Now things were ready for copying to the SD card. (As writing to the wrong drive cannot be undone I have replaced the actual drive by /dev/sdX in the listing below.)

$ sudo dd if=mantic-preinstalled-server-arm64.img of=/dev/sdX bs=1M conv=fsync
$ sudo dd conv=fsync,notrunc \
if=/usr/lib/u-boot/pine64-lts/sunxi-spl.bin \
of=/dev/sdX bs=8k seek=1
$ sudo dd conv=fsync,notrunc \
if=/usr/lib/u-boot/pine64-lts/u-boot-sunxi-with-spl.fit.itb \
of=/dev/sdX bs=8k seek=5

Adjusting the image

The image might not boot because the device-tree provided by U-Boot does not match the Linux kernel. So I mounted the image and entered it via chroot:

sudo mount /dev/sdX1 /mnt
sudo mount /dev/sdX15 /mnt/boot/efi
sudo mount dev -t devtmpfs /mnt/dev
sudo mount devpts -t devpts /mnt/dev/pts
sudo mount proc -t proc /mnt/proc
sudo mount sys -t sysfs /mnt/sys
sudo chroot /mnt

To let U-Boot find the right device-tree it must be in the dts/ directory of the EFI system partition:

# mkdir /boot/efi/dtb
# cp -R /lib/firmware/6.3.0-7-generic/device-tree/* /boot/efi/dtb/

U-Boot internally uses a variable fdtfile to identify the right device-tree file.

I don’t have a monitor attached and want to see the GRUB menu when booting and watch the kernel log on my console. To override the settings in /etc/default/grub and /etc/default/grub.d/50-cloudimg-settings.cfg I create a new configuration file. Due to its name it will be included last.

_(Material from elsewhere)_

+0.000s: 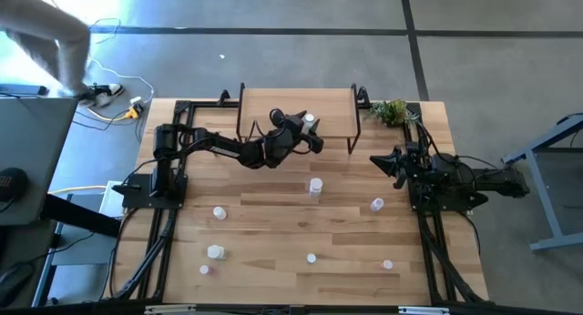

# cat > /etc/default/grub.d/99-my.cfg << EOF
GRUB_DEFAULT=0
GRUB_TIMEOUT_STYLE=menu
GRUB_TIMEOUT=5
GRUB_CMDLINE_LINUX_DEFAULT="efi=debug earlyprintk"
GRUB_TERMINAL=console
EOF
# update-grub

Time to exit the chroot and unmount the SD-card:

# exit
$ sudo umount /mnt/sys
$ sudo umount /mnt/proc
$ sudo umount /mnt/dev/pts
$ sudo umount /mnt/dev
$ sudo umount /mnt/boot/efi
$ sudo umount /mnt

First boot

When booting the first time cloud-init is setting up the user ubuntu with password ubuntu. So I waited with logging in until I saw this line showing that cloud-init had finished its work:

[  109.955627] cloud-init[1383]: Cloud-init v. 23.3.1-0ubuntu1 finished at Sun, 10 Sep 2023 10:36:43 +0000. Datasource DataSourceNoCloud [seed=/var/lib/cloud/seed/nocloud-net][dsmode=net].  Up 109.93 seconds

To add a device-tree command to grub.cfg I copied the current device-tree with flash-kernel and ran grub-update:

$ sudo flash-kernel $(uname -r)
$ sudo grub-update

The same commands will run automatically every time the kernel is updated.

Takeaways

  • Ubuntu Mantic runs fine on the PINE A64-LTS
  • Extra care is needed to check if the U-Boot location on disk conflicts with the partitioning scheme.
  • Ubuntu images lack copies of the device-trees pre-installed in /boot/efi/dts needed for U-Boot.
  • While well tuned for a workstation or server the pre-configured GRUB setup may require adjustment for users relying on a serial console.